Language can deliver truth as well as assist in hiding it. However, it is also evidence of the truth in itself. This potential of the language can be utilized for the delivery of justice, investigation purpose and the sake of the rule of law. The forensics linguistics is used for the investigation of crimes and judicial procedures and court trials (Prema, 2018). The Forensic Linguistics covers the language of the trial, the language in the investigation and the language of the law and the law interpretation. Several institutions and universities have developed training and programs in applied linguistics. The application of forensic linguistics ranges from all stages of phonetics to discourse analysis deals for the investigation, trial, and its ultimate interpretation.
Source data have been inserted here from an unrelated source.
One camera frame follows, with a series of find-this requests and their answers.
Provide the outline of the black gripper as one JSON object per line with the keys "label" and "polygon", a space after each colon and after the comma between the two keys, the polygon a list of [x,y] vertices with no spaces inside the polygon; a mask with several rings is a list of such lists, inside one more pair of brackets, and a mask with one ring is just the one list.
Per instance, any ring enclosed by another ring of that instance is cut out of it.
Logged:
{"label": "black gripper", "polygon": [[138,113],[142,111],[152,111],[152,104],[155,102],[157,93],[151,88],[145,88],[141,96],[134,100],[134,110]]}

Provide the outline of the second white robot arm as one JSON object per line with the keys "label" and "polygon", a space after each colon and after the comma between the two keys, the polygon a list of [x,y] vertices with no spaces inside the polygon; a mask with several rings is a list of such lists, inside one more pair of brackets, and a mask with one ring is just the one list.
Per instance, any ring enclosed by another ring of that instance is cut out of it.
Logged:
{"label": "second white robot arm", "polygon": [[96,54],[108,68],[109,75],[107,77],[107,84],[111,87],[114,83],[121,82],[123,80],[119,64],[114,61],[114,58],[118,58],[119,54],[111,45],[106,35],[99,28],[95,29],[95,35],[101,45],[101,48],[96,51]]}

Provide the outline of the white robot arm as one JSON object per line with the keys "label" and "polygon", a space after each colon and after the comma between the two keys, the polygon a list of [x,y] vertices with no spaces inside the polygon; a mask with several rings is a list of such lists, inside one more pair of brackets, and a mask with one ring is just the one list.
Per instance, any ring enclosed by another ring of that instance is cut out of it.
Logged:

The various applications of the Forensic Linguistics include speaker identification by witnesses and victims, identification of regional or social accents, recognition of dialects, voice recognition, age recognition of speaker and telephone speaker identification in terms of auditory phonetics (Jordan, 2002). In terms of acoustic phonetics, voice quality, speaking speed, phonetics manifestations, impact of intoxication on speech, improvement of the audio records for the disputed utterances and identification of disambiguating speech. Likewise, the semantics, including the interpretation of the sentences, phrases, words and texts, the interpretation of the police interviews, warnings and cautions by police, speech discourse and jury instructions (Rosenhouse, 2013). The discourse and pragmatics, the stylistics and questioned authorship and the language of the law and court. The interpretation and translation, including the courtroom interpretation, dialect differences, and testimonies are also to be examined. Signature discrimination, identification, handwriting, and plagiarism detection are all included in this field. The examination of forensic linguistics and its phonological variation in terms of the case study of Jordan police, courts and police offices (AI-Tamimi, 2001).

References

AI-Tamimi, F. Y. (2001). Phonetic and Phonological Variation in the Speech of Rural Migrants in a Jordanian City. The University of Leeds.

Jordan, S. N. (2002). Forensic Linguistics: The Linguistic Analyst And Expert Witness Of Language Evidence In Criminal Trials. Biola University.

Prema, D. S. (2018). A Note on Forensic Linguistics in India. DLA News, 42(1).

Rosenhouse, J. (2013). General And Local Issues In Forensic Linguistics: Arabic As A Case Study. Comparative Legilinguistics, 53.